Analyse d’image en contraste de phase mise en place pour la surveillance continue de la cinétique et de la croissance des neurites

Pour commencer, scannez le récipient et acquérez des images. Sélectionnez le récipient scanné à analyser. Sélectionnez Lancer l’analyse, puis Créer une nouvelle définition d’analyse.

Sélectionnez Neurotrack. Sélectionnez ensuite Couches d’image. Après cela, choisissez un ensemble représentatif d’images sur lesquelles effectuer l’analyse.

Ensuite, allez dans Ajustement de la segmentation et utilisez le curseur pour ajuster la sensibilité de la segmentation vers plus d’arrière-plan ou plus de cellules. Pour le nettoyage, ajustez l’ensemble du remplissage pour éliminer tout trou dans le masque corporel cellulaire plus petit que la zone spécifiée par l’utilisateur. Pour ajuster la taille, augmentez ou réduisez le masque jaune du nombre de pixels spécifié.

Choisissez la valeur minimale de largeur de cellule pour définir la taille à laquelle les corps cellulaires seront considérés comme des neurites. Définissez une valeur minimale et maximale de surface corporelle de cellule.
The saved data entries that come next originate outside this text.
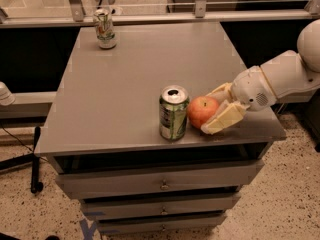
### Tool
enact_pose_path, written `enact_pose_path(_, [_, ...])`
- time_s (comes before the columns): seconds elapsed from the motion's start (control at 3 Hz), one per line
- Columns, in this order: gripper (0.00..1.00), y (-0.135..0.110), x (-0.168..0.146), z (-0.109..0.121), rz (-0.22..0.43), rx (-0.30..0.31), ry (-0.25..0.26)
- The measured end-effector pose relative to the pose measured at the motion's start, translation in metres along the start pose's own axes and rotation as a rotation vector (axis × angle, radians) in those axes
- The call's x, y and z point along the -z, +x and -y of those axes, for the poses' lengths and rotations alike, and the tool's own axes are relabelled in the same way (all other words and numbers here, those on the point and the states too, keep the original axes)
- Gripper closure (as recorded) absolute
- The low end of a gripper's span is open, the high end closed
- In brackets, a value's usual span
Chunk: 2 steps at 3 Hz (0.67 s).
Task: Move apple near green can
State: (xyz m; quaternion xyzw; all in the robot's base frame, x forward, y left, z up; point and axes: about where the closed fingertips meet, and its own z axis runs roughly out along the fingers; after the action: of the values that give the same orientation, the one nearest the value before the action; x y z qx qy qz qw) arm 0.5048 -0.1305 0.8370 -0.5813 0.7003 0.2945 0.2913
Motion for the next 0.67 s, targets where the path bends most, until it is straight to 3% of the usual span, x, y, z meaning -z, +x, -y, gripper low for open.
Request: enact_pose_path(0.67, [0.00,0.0094,-0.0061,-0.0048,0.029,-0.043,-0.029])
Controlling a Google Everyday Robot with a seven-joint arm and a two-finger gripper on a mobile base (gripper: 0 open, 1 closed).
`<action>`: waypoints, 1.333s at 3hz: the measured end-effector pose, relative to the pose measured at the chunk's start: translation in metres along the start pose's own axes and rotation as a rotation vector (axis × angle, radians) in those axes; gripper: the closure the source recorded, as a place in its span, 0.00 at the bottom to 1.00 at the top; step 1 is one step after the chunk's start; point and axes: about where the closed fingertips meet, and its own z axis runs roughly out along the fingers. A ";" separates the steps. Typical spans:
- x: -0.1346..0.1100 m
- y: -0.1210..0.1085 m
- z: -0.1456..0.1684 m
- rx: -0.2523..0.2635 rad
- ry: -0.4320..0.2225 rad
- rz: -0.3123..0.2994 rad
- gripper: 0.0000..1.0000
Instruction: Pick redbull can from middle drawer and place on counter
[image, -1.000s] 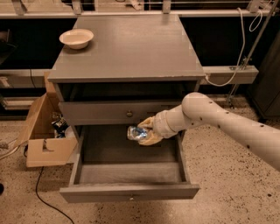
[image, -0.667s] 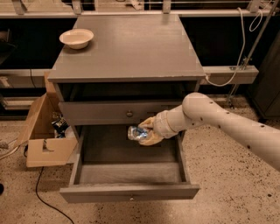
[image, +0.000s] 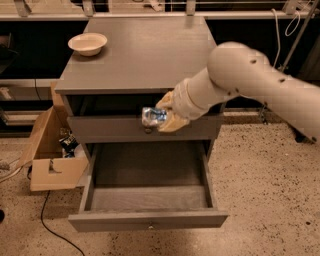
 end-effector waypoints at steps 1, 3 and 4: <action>-0.021 -0.049 -0.053 0.088 0.081 0.034 1.00; -0.024 -0.060 -0.058 0.108 0.077 0.067 1.00; -0.022 -0.098 -0.065 0.174 0.054 0.111 1.00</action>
Offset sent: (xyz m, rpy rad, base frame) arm 0.0202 -0.0077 0.0650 -0.0352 -0.0547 -0.0912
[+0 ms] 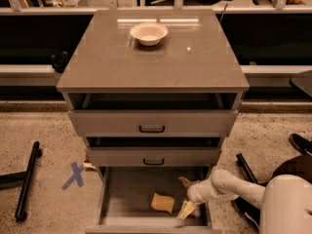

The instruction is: Pick sponge from bottom drawer and place on counter

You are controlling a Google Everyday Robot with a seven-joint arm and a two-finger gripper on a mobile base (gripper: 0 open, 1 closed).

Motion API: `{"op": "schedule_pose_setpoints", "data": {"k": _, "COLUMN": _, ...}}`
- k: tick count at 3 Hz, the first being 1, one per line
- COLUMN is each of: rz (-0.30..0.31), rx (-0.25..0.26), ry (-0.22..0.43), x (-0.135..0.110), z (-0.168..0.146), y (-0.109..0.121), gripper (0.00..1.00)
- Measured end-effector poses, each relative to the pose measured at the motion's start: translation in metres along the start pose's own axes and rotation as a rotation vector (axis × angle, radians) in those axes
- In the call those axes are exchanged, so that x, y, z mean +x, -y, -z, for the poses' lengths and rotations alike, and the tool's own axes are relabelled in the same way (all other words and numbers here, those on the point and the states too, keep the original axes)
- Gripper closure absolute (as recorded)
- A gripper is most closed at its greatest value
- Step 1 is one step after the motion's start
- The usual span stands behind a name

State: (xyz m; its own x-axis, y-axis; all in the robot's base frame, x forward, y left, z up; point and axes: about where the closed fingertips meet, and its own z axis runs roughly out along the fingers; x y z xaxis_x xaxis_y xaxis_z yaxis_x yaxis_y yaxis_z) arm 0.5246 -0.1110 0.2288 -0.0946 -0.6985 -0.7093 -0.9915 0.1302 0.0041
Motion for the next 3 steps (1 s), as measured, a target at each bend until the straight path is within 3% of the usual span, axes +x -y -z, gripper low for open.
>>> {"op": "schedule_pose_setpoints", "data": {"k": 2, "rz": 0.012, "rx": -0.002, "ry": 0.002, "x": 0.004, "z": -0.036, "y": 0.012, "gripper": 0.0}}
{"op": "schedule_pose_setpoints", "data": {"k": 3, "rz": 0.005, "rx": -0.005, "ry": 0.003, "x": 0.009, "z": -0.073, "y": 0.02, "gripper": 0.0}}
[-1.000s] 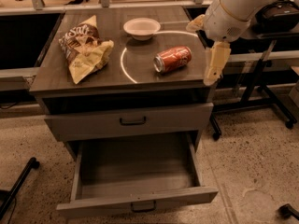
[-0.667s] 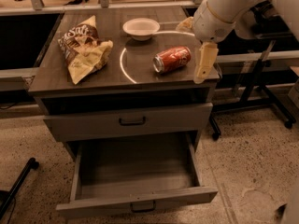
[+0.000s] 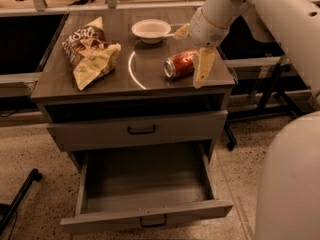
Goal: Place coke can into middle drawer
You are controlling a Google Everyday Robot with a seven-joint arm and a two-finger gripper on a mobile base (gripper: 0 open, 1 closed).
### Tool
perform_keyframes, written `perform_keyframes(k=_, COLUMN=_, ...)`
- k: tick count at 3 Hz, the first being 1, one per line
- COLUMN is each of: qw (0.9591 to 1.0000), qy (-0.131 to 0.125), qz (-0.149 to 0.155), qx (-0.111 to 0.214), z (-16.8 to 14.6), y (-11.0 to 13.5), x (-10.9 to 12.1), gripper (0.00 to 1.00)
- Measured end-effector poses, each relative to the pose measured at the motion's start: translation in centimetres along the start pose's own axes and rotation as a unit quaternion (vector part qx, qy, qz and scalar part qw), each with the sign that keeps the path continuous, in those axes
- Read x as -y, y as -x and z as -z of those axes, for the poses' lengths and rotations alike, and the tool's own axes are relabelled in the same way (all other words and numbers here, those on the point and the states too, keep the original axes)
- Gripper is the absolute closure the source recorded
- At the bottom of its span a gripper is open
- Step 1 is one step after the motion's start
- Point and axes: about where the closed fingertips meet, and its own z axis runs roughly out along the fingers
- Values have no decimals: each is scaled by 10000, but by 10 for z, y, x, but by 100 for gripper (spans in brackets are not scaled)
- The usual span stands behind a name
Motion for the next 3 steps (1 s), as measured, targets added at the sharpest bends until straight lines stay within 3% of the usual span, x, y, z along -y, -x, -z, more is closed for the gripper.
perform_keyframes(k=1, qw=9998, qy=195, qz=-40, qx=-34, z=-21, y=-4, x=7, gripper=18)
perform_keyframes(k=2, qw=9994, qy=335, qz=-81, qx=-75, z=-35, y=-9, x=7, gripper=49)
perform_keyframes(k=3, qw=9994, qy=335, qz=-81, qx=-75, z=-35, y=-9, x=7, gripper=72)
Pour réduire le masquage des imperfections et des débris des petits vaisseaux, choisissez entre les options Aucun, Mieux et Meilleur.

Augmentez ensuite la sensibilité pour détecter les neurites plus fines. Cliquez sur Aperçu actuel pour visualiser l’image segmentée. Après avoir affiné le paramètre pour toutes les images sélectionnées, cliquez sur Suivant.

Sélectionnez le temps et le puits de balayage à analyser. Attribuez un nom de définition et, si nécessaire, des notes d’analyse. Cliquez sur Suivant et Terminer.